Supporters seemed to breathe a sigh of relief that someone/anyone was willing to manufacture increasingly expensive off-patent drugs or those on FDA’s shortage list, while skeptics questioned how this would be more cost effective than what generic drugmakers already do.

One of the biggest problems (aside from a general dearth of return on investment in the generics space), is that certain drugs require companies to operate in the red, end up on FDA’s shortage list (and usually stay there for a long time), and few if any drugmakers, manufacturers or non-profits want to, or even can, help. But another problem is that drugmakers can be slow to update aging infrastructure, creating shortages because of certain lapses.


The situation for a potential nonprofit or public-private manufacturer of generic drugs, hospital consortia included, is more complicated and expensive than just setting up a plant and starting the manufacturing.

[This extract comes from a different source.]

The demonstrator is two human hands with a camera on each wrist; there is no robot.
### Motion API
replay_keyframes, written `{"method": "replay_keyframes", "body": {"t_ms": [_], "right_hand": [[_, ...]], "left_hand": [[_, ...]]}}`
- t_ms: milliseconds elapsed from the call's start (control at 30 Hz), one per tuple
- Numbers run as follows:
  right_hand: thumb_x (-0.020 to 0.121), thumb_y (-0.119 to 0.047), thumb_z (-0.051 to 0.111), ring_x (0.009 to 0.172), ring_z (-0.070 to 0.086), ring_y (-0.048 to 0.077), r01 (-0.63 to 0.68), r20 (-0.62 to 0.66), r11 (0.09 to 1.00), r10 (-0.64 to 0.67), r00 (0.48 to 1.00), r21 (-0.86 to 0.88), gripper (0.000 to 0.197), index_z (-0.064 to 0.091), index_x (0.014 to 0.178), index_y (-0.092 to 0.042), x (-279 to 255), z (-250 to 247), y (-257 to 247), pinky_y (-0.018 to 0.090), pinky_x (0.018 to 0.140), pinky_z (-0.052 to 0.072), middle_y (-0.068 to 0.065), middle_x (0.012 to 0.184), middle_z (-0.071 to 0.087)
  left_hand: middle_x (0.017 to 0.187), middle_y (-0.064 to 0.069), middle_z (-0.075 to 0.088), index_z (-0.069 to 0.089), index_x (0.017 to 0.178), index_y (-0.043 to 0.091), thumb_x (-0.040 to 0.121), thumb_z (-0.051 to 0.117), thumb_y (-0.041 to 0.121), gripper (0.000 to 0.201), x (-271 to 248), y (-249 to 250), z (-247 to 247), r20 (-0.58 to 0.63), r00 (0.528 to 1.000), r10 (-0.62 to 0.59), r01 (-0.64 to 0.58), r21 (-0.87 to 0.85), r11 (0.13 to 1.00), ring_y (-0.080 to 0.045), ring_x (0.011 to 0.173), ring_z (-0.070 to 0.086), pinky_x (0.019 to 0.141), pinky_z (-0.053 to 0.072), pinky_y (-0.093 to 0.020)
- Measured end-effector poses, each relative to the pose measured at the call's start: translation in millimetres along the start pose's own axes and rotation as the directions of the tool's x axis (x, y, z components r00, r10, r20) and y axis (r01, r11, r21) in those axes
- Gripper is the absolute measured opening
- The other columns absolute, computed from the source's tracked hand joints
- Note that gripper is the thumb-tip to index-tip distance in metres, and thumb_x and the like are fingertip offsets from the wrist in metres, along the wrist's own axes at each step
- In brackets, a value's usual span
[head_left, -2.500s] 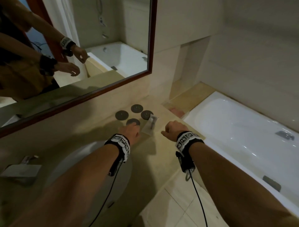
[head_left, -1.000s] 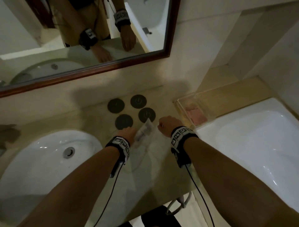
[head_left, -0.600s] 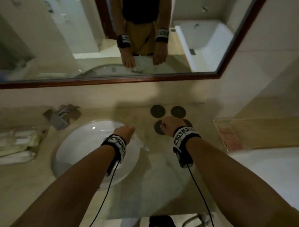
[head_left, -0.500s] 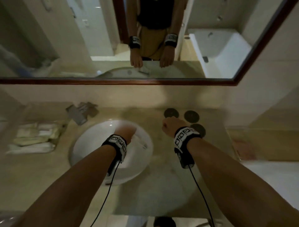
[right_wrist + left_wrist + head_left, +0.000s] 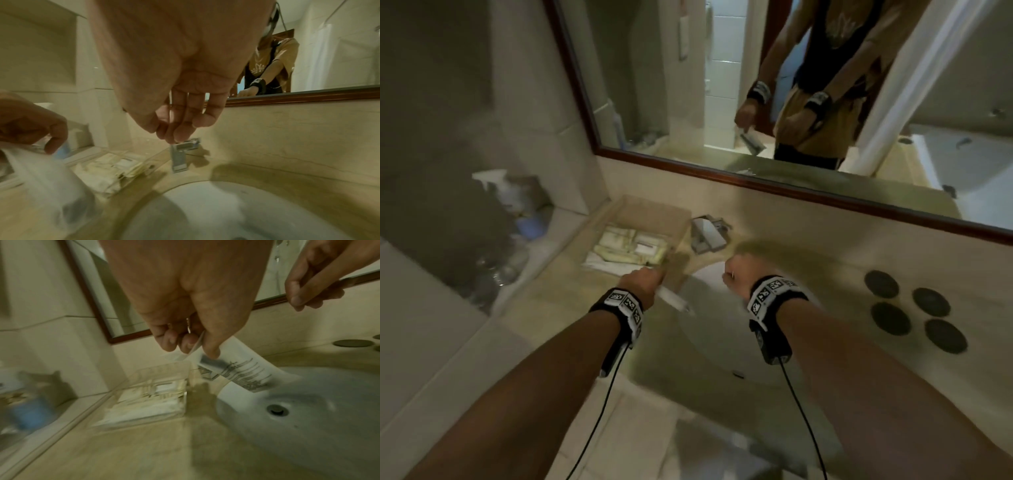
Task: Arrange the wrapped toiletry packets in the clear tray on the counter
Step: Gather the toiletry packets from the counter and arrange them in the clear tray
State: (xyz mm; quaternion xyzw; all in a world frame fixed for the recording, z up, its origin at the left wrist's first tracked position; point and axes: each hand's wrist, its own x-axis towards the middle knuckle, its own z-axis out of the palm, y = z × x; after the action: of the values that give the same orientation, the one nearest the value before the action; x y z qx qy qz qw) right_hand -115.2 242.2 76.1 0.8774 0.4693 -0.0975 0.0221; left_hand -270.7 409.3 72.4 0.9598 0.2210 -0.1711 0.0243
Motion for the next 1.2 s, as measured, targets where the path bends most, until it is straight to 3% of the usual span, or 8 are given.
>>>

Gil Roth, founder and president of the Pharma & Biopharma Outsourcing Association, explained to Focus: “If they're trying to become an ANDA [abbreviated new drug application]-holder (so that they'd be the license-holder for generics in shortage), they'd either have to pay to acquire such ANDAs or file them themselves.

“Filing their own would incur GDUFA [Generic Drug User Fee Act] filing costs for each one, and then they'd have the ANDA Holder Fee, starting the fiscal year after approval. They'd also have to build the infrastructure or hire consultants to ID and contract with API [active pharmaceutical ingredient] suppliers, source excipients, and either build their own Finished Dosage Form site or contract with a CDMO [contract development and manufacturing organization],” he noted.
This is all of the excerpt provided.